* **Collected data**:
+ + + +

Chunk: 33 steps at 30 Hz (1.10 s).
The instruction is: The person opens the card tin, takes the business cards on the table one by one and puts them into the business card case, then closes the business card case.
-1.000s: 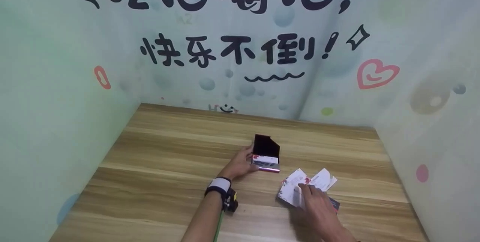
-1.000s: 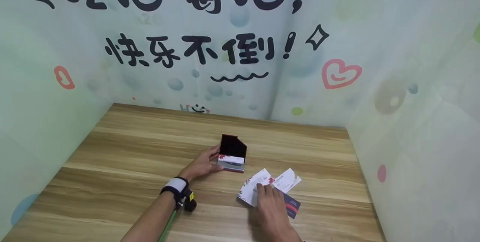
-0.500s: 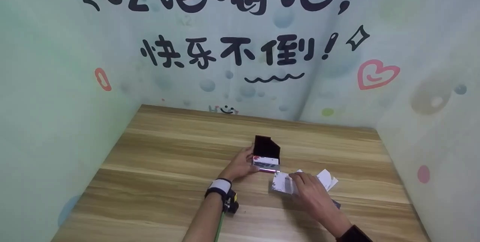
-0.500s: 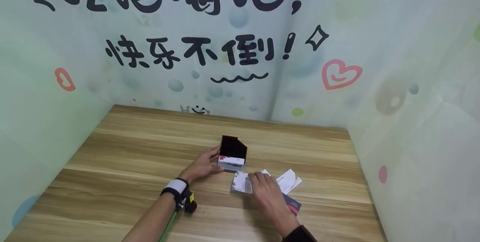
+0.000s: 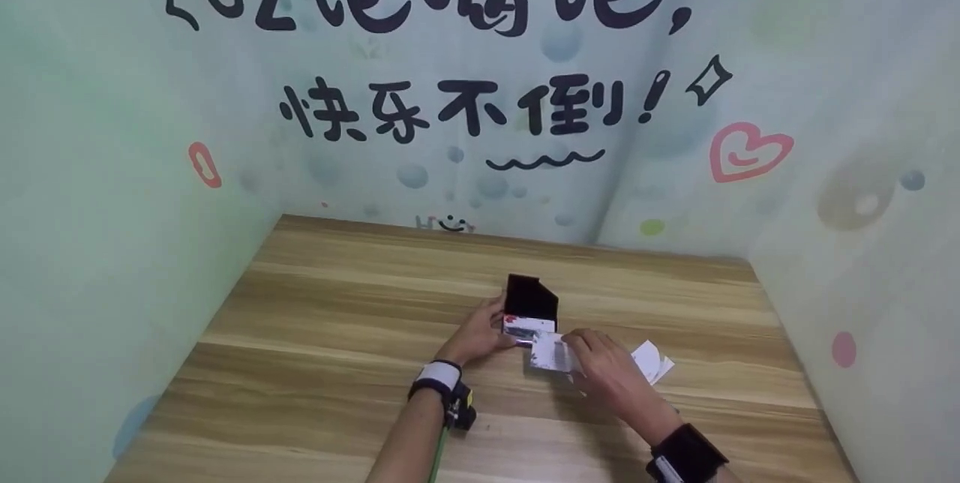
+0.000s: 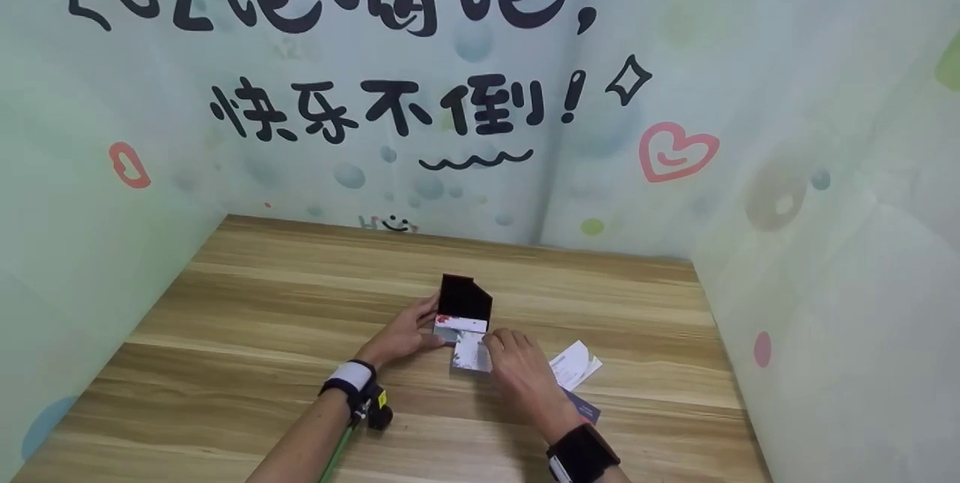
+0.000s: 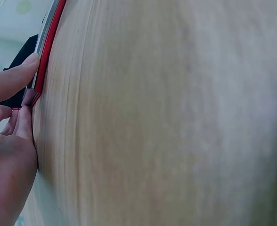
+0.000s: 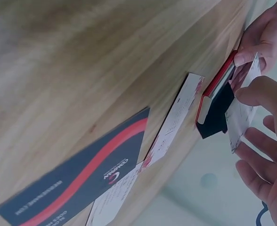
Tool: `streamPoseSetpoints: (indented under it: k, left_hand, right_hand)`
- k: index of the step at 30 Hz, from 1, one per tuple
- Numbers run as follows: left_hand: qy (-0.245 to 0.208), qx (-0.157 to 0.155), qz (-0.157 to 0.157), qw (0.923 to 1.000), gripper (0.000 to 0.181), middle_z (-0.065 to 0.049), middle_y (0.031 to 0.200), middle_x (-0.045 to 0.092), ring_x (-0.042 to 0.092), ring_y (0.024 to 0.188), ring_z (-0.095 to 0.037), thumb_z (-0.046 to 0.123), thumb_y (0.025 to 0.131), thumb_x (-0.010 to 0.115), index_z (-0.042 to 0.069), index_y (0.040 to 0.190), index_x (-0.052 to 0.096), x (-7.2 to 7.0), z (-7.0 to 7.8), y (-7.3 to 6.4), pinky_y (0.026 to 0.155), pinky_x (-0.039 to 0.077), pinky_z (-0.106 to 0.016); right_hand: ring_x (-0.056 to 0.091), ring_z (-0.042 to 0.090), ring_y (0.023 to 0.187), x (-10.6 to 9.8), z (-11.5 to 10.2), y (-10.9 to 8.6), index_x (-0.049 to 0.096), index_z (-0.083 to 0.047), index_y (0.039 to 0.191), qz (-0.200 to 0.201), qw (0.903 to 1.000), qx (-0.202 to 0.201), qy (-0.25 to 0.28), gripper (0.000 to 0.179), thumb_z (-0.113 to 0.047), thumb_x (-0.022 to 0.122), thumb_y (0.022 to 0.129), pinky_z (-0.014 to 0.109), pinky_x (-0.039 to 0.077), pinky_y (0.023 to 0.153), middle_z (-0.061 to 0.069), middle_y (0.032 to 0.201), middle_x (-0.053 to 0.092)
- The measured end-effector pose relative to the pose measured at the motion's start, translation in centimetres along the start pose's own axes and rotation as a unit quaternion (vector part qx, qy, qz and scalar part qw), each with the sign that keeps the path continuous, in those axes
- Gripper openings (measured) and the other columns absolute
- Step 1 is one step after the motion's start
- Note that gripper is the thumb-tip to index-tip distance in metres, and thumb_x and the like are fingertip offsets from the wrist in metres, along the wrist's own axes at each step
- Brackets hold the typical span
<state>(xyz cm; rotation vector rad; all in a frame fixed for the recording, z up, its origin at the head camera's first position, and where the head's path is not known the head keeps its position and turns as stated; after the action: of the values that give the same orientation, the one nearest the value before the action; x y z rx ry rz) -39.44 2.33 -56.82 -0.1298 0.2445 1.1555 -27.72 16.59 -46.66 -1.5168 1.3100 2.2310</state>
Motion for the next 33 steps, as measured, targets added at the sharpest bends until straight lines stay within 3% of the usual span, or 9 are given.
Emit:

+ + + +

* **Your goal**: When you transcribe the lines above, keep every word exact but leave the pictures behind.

* **Task response**:
Chunk: 33 steps at 30 Hz (1.10 s).
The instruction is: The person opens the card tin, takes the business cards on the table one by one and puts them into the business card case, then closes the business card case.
-1.000s: 
-1.000s: 
-0.500s: 
-0.500s: 
+0.000s: 
+0.000s: 
+0.000s: 
+0.000s: 
Tool: `streamPoseSetpoints: (indented under it: k, left_hand, right_hand)`
- k: index of the step at 30 Hz, from 1, one per tuple
- Numbers run as follows: left_hand: qy (-0.245 to 0.208), qx (-0.157 to 0.155), qz (-0.157 to 0.157), qw (0.923 to 1.000), gripper (0.000 to 0.181), middle_z (-0.065 to 0.049), middle_y (0.031 to 0.200), middle_x (-0.045 to 0.092), ring_x (-0.042 to 0.092), ring_y (0.024 to 0.188), ring_z (-0.095 to 0.037), thumb_z (-0.046 to 0.123), thumb_y (0.025 to 0.131), thumb_x (-0.010 to 0.115), index_z (-0.042 to 0.069), index_y (0.040 to 0.190), index_x (-0.052 to 0.096), x (-7.2 to 7.0), z (-7.0 to 7.8), y (-7.3 to 6.4), pinky_y (0.026 to 0.155), pinky_x (-0.039 to 0.077), pinky_z (-0.106 to 0.016); right_hand: ring_x (-0.056 to 0.091), ring_z (-0.042 to 0.090), ring_y (0.023 to 0.187), x (-10.6 to 9.8), z (-11.5 to 10.2), y (-10.9 to 8.6), index_x (-0.049 to 0.096), index_z (-0.083 to 0.047), index_y (0.039 to 0.191), qz (-0.200 to 0.201), qw (0.903 to 1.000), qx (-0.202 to 0.201), qy (-0.25 to 0.28), gripper (0.000 to 0.179), thumb_z (-0.113 to 0.047), thumb_x (-0.022 to 0.122), thumb_y (0.022 to 0.129), pinky_z (-0.014 to 0.109), pinky_x (-0.039 to 0.077), pinky_y (0.023 to 0.153), middle_z (-0.061 to 0.069), middle_y (0.032 to 0.201), middle_x (-0.053 to 0.092)
- The measured end-effector pose relative to the pose measured at the motion's start, translation in centimetres along the start pose's own axes and rotation as a unit quaternion (vector part qx, qy, qz and scalar part qw), each with the sign that keeps the path continuous, in those axes
- Gripper openings (measured) and the other columns absolute
- Step 1 is one step after the motion's start
- Note that gripper is the thumb-tip to index-tip distance in metres, and thumb_x and the like are fingertip offsets from the wrist in metres, along the wrist's own axes at each step
- Brackets hold the typical span
<state>(xyz cm; rotation vector rad; all in a frame fixed for the recording, z up, its origin at the head camera's first position, and where the head's path is not known the head keeps its position and turns as stated; after the action: of the values that give the same orientation, the one nearest the value before the action; x y z rx ry rz) -39.44 2.33 -56.82 -0.1298 0.2445 1.1555 -27.72 16.59 -46.66 -1.5168 1.3100 2.2310</state>
Motion for the next 33 steps, as measured, targets added at the sharpest bends until straight lines stay within 3% of the usual span, or 9 are given.
Emit:

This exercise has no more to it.